- **PROBLEM REQUIREMENTS**
In the records below, begin at the line containing "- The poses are" and end at the line containing "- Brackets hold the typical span"; quote every line in that span exactly, including both boundary lines, and no others.

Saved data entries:
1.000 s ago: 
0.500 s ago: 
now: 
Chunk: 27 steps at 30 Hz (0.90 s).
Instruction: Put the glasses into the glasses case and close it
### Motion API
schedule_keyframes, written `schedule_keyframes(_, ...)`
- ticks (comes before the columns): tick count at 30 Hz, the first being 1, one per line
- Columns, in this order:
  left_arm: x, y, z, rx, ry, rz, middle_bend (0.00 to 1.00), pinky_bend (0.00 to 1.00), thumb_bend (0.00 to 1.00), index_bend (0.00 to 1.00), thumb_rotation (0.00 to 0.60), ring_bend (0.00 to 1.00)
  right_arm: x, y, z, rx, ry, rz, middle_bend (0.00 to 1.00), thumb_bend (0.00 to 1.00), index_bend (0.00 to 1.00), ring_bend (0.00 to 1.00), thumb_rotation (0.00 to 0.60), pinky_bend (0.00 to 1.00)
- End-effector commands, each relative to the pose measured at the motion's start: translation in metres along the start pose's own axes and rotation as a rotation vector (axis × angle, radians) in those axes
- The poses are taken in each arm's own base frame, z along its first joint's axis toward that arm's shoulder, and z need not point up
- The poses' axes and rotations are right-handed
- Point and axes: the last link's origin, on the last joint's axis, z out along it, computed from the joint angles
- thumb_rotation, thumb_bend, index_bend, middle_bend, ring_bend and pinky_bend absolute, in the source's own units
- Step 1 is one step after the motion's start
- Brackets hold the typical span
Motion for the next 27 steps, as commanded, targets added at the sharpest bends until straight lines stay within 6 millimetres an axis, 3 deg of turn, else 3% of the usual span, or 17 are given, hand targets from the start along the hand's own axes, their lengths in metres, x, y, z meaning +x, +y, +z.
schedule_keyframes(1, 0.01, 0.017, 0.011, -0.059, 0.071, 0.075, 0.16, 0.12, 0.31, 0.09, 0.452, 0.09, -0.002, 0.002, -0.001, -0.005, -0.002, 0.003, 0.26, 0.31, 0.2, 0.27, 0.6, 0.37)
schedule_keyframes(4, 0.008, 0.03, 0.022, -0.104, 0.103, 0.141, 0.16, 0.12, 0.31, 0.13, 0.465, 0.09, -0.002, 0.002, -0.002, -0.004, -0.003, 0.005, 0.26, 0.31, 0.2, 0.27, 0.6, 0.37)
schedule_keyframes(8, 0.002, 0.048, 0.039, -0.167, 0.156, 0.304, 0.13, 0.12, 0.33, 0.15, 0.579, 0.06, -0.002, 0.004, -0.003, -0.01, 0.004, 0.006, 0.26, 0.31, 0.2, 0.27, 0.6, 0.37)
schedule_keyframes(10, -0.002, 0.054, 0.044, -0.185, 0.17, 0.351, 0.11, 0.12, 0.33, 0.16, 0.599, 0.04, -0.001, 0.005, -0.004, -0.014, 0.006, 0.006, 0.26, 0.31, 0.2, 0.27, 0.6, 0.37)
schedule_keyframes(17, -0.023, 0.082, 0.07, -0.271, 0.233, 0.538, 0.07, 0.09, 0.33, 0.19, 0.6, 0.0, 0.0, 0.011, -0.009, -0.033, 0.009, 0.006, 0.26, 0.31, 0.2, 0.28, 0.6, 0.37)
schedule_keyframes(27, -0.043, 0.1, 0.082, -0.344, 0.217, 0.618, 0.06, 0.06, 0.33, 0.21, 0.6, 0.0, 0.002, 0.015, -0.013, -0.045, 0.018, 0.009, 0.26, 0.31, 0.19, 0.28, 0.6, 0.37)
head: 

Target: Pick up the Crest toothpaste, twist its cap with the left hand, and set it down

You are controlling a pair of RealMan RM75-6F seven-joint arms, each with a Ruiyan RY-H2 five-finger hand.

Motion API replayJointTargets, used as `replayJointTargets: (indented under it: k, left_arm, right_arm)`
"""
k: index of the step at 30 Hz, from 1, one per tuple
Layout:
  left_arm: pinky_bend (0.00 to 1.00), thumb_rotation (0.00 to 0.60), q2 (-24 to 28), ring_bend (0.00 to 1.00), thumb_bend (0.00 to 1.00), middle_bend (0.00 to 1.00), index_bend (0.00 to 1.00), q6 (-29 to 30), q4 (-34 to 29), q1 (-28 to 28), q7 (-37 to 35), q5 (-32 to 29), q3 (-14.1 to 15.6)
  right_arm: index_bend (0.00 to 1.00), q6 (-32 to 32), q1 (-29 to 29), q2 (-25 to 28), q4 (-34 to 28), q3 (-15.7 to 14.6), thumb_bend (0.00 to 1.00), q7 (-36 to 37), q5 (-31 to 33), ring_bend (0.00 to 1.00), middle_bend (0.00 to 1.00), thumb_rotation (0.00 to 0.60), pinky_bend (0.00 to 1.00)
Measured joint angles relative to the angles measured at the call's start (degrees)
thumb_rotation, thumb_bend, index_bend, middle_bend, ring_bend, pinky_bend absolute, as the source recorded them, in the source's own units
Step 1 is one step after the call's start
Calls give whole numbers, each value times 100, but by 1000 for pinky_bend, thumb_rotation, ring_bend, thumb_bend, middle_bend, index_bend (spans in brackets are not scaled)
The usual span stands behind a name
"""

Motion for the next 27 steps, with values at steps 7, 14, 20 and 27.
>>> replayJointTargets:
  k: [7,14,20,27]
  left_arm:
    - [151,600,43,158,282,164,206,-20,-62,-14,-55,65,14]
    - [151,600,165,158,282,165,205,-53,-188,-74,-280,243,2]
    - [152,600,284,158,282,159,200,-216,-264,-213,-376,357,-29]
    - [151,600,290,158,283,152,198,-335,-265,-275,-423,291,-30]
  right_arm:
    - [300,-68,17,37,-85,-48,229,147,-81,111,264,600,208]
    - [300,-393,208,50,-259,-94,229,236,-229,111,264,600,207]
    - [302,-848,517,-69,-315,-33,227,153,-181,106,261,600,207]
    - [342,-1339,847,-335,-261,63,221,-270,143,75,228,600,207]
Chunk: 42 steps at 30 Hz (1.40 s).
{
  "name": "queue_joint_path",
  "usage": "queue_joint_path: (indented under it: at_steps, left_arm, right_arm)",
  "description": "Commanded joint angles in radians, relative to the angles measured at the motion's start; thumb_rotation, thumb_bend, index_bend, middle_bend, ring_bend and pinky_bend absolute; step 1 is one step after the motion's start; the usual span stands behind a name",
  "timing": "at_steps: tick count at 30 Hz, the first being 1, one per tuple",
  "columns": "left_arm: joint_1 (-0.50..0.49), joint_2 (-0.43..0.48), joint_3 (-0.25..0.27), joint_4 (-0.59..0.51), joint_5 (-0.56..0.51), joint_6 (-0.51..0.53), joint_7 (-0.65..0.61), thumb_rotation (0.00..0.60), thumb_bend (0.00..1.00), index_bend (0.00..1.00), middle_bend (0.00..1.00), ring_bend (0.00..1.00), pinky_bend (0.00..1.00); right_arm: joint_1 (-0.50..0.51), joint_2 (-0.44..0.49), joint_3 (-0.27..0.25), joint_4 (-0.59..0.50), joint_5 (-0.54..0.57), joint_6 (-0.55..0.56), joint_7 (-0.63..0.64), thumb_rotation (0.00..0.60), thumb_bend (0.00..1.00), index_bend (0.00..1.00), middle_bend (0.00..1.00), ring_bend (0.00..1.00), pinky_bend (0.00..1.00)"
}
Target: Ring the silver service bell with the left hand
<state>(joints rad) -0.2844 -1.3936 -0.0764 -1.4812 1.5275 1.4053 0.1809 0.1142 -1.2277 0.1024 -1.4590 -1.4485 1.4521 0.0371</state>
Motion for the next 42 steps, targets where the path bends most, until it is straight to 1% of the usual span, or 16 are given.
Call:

- **EXPECTED ANSWER**
- The poses are taken in each arm's own base frame, z along its first joint's axis toward that arm's shoulder, and z need not point up
- The poses' axes and rotations are right-handed
- Point and axes: the last link's origin, on the last joint's axis, z out along it, computed from the joint angles
- thumb_rotation, thumb_bend, index_bend, middle_bend, ring_bend and pinky_bend absolute, in the source's own units
- Step 1 is one step after the motion's start
- Brackets hold the typical span

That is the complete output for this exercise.